El punto en el que una página de aquí se calla

Nada de lo que hay aquí sustituye a las instrucciones del propio fabricante. Para todo lo que lleve corriente de red, aloje una batería sellada de plomo-ácido o tenga que ir puesto a tierra para funcionar como se pretende, la página señala hacia ellas — y hacia las normas de instalación que se apliquen donde usted vive — en lugar de parafrasearlas, aunque una página que se detiene no deje nada.

Hay una frontera que se imprime de nuevo en todas las páginas que la rozan en lugar de dejarse a la deducción: una respuesta de compatibilidad sale de una norma publicada o de una lista publicada, nunca de una impresión. La tabla de ranuras del manual de una placa base dice para cuántas líneas está cableado un conector; la lista de módulos del propio fabricante del switch dice qué codificación de transceptor aceptará; la lista de impresoras de un servidor de impresión dice si su modelo exacto queda atendido y si el escaneado está incluido; el plano del armario da el fondo utilizable entre los raíles. Cuando un fabricante no publica nada de eso, la página dice que la respuesta no está publicada en lugar de adivinarla a partir de una fotografía o de un nombre de gama.

Las preguntas que surgen antes de un pedido

¿Se puede comprar aquí un puesto o un análisis?

No. Ni dinero, ni una unidad gratis, ni ningún otro tipo de acuerdo ha conseguido nunca un puesto en una clasificación de este sitio. Si eso cambiara alguna vez, la página en cuestión llevaría ese hecho en su propio texto y no en una línea al pie del sitio.

¿Sobre qué se sostiene de verdad un veredicto de aquí?

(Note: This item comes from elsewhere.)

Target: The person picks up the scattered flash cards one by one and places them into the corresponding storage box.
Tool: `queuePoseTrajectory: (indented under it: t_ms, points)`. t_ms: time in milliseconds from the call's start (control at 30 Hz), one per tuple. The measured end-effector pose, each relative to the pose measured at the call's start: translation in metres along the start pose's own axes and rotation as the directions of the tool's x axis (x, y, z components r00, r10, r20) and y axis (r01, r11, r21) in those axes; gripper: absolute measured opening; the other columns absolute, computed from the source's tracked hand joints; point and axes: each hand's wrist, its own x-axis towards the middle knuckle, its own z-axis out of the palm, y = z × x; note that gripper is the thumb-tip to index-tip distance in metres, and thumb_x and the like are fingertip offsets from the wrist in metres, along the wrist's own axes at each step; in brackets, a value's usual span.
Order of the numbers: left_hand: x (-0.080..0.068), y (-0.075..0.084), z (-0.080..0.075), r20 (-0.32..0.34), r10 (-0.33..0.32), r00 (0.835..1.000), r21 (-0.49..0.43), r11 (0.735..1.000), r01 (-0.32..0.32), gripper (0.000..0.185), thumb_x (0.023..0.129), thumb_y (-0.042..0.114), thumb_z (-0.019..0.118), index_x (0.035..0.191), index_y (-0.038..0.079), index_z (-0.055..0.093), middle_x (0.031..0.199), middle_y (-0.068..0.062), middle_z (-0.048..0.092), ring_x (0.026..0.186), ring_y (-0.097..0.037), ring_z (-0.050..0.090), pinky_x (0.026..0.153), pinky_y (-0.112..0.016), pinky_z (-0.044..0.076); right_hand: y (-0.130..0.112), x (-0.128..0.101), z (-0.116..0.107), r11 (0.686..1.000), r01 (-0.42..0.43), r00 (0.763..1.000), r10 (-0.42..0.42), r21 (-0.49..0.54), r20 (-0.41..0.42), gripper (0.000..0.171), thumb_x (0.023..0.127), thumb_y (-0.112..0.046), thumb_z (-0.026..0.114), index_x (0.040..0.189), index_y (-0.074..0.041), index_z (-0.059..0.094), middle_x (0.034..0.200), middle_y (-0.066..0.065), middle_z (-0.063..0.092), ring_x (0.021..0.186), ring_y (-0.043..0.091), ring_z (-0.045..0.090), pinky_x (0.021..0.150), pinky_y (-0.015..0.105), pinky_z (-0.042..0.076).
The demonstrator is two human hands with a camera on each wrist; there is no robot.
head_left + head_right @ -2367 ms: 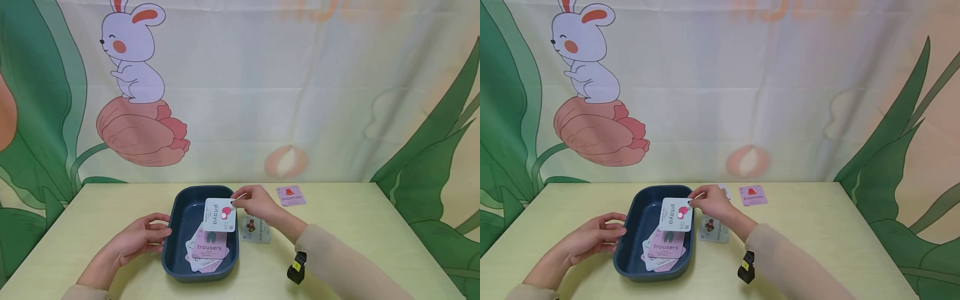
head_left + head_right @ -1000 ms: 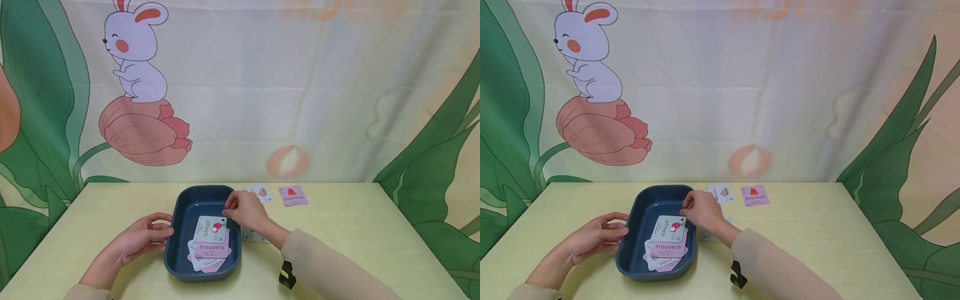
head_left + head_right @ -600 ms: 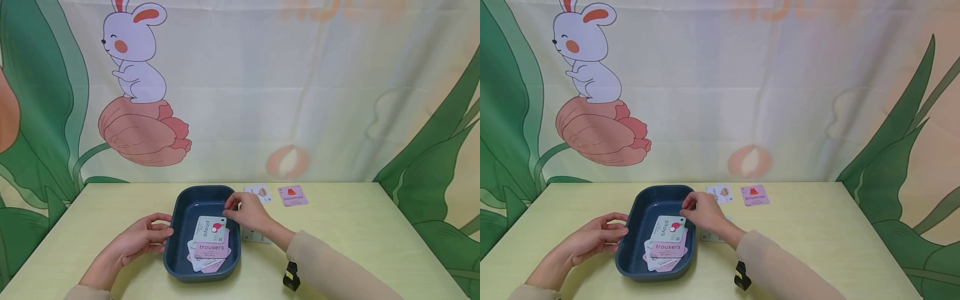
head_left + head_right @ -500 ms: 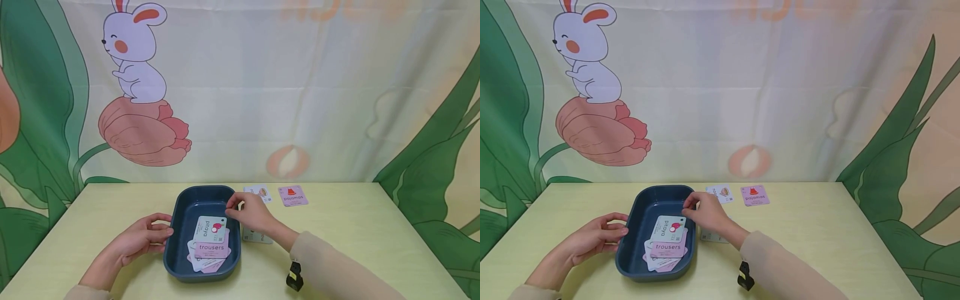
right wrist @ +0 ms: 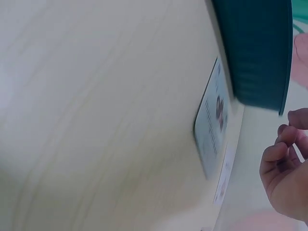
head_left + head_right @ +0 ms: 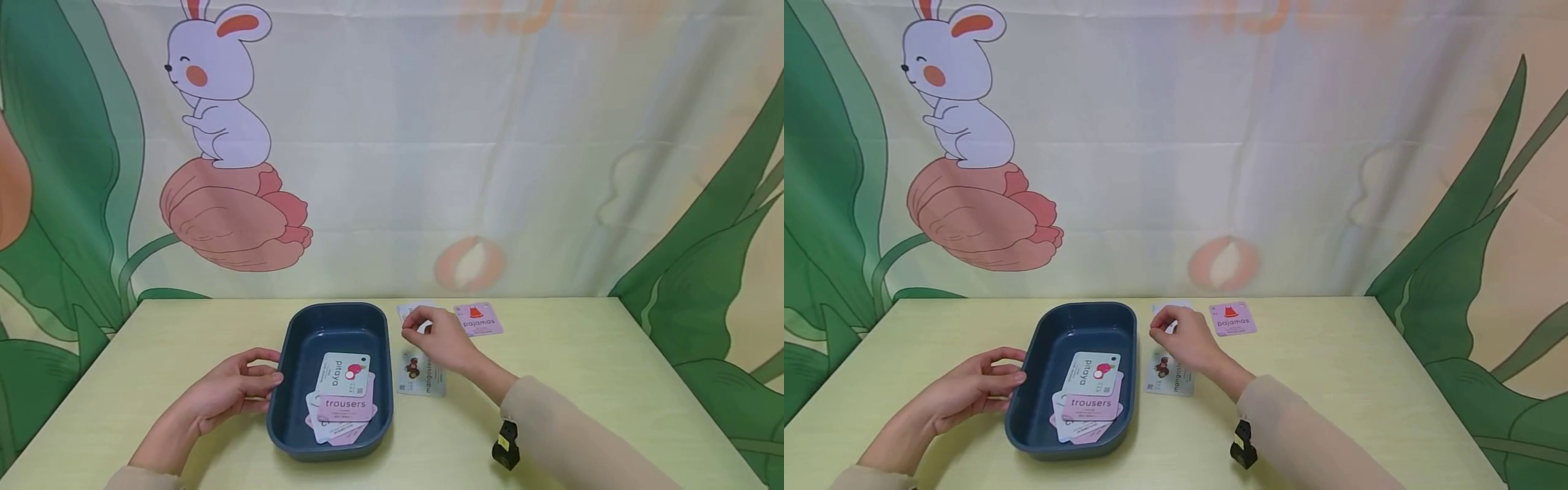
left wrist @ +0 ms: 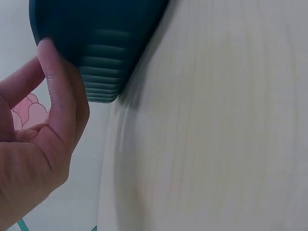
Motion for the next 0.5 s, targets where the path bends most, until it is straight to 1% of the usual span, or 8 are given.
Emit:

Sobre las especificaciones, los manuales y las listas de compatibilidad del fabricante, sobre las normas que definen esas cifras, y sobre el peso de lo que cuenta de manera constante quien lleva años usando el equipo; y cada página menciona de cuál de esas fuentes salió una cifra dada. Por eso una cifra de clase o un TBW declarado aparecen aquí como magnitudes publicadas, en la unidad que empleó su fabricante, y no como una afirmación sobre lo que llevaría un enlace en su propio edificio.

¿Cómo puede una unidad barata quedar por encima de una cara?

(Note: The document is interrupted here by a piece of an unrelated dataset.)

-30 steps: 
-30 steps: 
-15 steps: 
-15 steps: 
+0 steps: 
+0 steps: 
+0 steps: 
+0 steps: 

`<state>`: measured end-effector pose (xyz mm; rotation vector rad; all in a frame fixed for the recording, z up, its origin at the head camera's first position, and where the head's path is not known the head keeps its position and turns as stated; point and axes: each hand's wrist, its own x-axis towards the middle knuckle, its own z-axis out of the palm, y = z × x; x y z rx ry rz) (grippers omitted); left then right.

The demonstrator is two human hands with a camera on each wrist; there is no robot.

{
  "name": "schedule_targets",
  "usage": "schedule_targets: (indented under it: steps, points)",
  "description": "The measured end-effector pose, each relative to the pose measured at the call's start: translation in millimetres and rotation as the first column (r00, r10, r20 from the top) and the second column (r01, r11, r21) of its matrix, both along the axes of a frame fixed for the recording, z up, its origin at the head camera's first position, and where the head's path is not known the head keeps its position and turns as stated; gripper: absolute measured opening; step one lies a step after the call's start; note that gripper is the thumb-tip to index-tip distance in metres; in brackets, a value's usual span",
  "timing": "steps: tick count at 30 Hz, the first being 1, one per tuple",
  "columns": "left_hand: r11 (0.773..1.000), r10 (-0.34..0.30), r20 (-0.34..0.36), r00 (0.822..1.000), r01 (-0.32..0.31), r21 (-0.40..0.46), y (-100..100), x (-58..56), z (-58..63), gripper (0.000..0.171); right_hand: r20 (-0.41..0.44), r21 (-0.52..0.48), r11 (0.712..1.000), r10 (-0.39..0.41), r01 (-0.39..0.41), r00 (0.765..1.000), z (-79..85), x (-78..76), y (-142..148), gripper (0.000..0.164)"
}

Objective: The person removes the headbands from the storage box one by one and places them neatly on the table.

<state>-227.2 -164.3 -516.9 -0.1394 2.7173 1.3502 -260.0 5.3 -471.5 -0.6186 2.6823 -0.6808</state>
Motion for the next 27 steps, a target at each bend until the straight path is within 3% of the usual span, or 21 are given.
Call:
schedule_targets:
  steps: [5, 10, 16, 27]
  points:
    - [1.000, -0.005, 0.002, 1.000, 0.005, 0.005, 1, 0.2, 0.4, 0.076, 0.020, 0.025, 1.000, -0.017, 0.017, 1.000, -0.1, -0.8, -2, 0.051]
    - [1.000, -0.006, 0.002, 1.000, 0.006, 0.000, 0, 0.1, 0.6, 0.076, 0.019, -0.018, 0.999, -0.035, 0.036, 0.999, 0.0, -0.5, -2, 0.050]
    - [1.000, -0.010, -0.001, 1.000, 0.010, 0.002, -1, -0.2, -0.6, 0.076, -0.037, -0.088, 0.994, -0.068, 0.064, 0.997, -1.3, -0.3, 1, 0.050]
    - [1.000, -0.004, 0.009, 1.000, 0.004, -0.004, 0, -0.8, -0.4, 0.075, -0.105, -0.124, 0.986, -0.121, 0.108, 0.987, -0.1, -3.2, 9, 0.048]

Porque el orden va contra lo que tiene que hacer un producto, no contra su precio. Un switch de cinco puertos sin ventilador en una habitación donde trabaja alguien gana a una unidad gestionable cuyo ventilador no para nunca, y ninguna cantidad de especificación adicional arregla el ruido, así que se coloca en consecuencia.

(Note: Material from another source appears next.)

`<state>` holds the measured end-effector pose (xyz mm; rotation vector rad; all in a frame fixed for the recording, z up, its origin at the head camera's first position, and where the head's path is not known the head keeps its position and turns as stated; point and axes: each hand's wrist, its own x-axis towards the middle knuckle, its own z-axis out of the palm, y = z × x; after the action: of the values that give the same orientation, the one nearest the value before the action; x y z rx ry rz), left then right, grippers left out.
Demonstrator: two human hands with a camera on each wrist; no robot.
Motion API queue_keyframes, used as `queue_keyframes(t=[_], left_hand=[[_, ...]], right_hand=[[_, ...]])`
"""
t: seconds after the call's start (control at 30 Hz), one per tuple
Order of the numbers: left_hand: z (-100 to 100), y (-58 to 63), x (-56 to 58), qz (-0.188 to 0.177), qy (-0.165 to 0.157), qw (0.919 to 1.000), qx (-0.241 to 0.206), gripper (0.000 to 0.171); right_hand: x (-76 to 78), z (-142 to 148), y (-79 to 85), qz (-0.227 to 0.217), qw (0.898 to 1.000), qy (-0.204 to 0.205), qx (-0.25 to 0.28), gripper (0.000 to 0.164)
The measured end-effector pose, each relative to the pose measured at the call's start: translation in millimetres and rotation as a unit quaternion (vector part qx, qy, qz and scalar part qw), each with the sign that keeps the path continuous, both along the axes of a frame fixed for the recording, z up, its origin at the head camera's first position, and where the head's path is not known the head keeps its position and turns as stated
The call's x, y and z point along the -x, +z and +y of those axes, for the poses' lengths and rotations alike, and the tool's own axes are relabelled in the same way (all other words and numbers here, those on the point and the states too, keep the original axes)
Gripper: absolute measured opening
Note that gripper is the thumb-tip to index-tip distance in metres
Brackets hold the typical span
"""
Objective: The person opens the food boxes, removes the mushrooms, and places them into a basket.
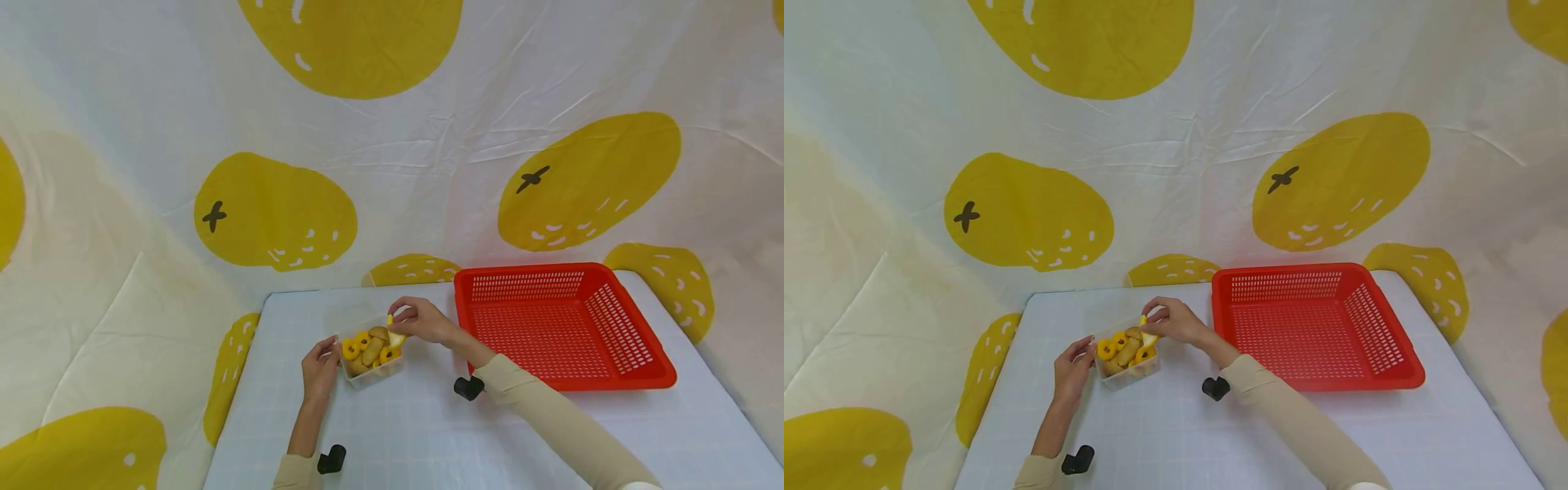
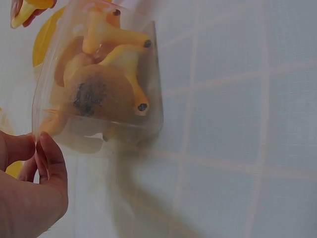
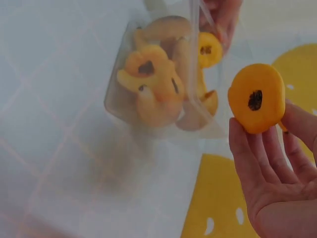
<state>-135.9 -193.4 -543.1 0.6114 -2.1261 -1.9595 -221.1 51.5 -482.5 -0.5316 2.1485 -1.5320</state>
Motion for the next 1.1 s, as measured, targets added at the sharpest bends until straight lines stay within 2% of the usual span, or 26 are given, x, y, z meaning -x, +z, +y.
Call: queue_keyframes(t=[0.17,0.23,0.3,0.5,0.7,0.77,0.83,0.93,1.0,1.1], left_hand=[[5.9,22.4,-7.7,0.003,-0.011,0.9999,0.002,0.033],[6.6,26.4,-8.9,0.005,-0.013,0.9999,0.004,0.032],[6.0,22.7,-8.0,0.005,-0.011,0.9999,0.001,0.032],[-0.1,-1.5,-0.6,0.001,0.001,1.0,0.009,0.033],[-1.8,-6.4,0.4,0.011,0.003,0.9998,0.015,0.031],[-0.3,3.0,-2.6,0.012,0.0,0.9999,0.011,0.031],[-0.7,3.1,-2.8,0.017,-0.004,0.9998,0.009,0.031],[2.3,16.1,-6.0,0.015,-0.008,0.9998,0.005,0.031],[3.2,17.1,-6.4,0.015,-0.009,0.9998,0.007,0.031],[6.1,26.0,-8.9,0.008,-0.01,0.9999,0.003,0.031]], right_hand=[[4.7,15.8,3.5,-0.021,0.999,-0.021,0.015,0.032],[6.9,22.5,3.8,-0.028,0.999,-0.029,0.019,0.032],[8.9,29.3,3.6,-0.034,0.999,-0.039,0.018,0.033],[12.7,49.8,5.7,-0.037,0.997,-0.057,0.024,0.037],[17.0,71.0,8.8,-0.037,0.996,-0.081,0.023,0.04],[17.9,78.8,8.9,-0.036,0.996,-0.085,0.018,0.041],[18.8,87.1,9.0,-0.036,0.995,-0.088,0.018,0.042],[19.1,100.1,10.5,-0.036,0.995,-0.094,0.011,0.043],[20.1,108.2,11.3,-0.038,0.994,-0.099,0.009,0.045],[22.6,120.0,11.5,-0.046,0.992,-0.116,0.001,0.047]])
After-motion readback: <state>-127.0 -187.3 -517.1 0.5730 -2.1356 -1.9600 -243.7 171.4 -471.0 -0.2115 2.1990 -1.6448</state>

¿Alguna página de aquí termina alguna vez con «no comprar nada»?

Sí. Varios problemas que se tratan aquí se resuelven cableando un nodo mesh de vuelta al router en lugar de dejarlo retransmitir por el aire, sacando un adaptador powerline de un alargador y metiéndolo en la pared, o montando la almohadilla térmica que ya venía en la caja de una carcasa, y no con una compra; y lo decimos en la página aunque no deje nada.

¿Por qué nunca convierten una cifra de clase en una velocidad?

Porque son magnitudes distintas. Una cifra como AX3000 es la suma aritmética de las velocidades máximas teóricas que la norma define para cada radio de la unidad, calculadas a partir de la anchura de canal y del número de flujos; ningún cliente está conectado a todas las radios a la vez, así que nada alcanza el total. Publicamos la cifra que imprimió el fabricante, decimos qué suma, y ahí lo dejamos.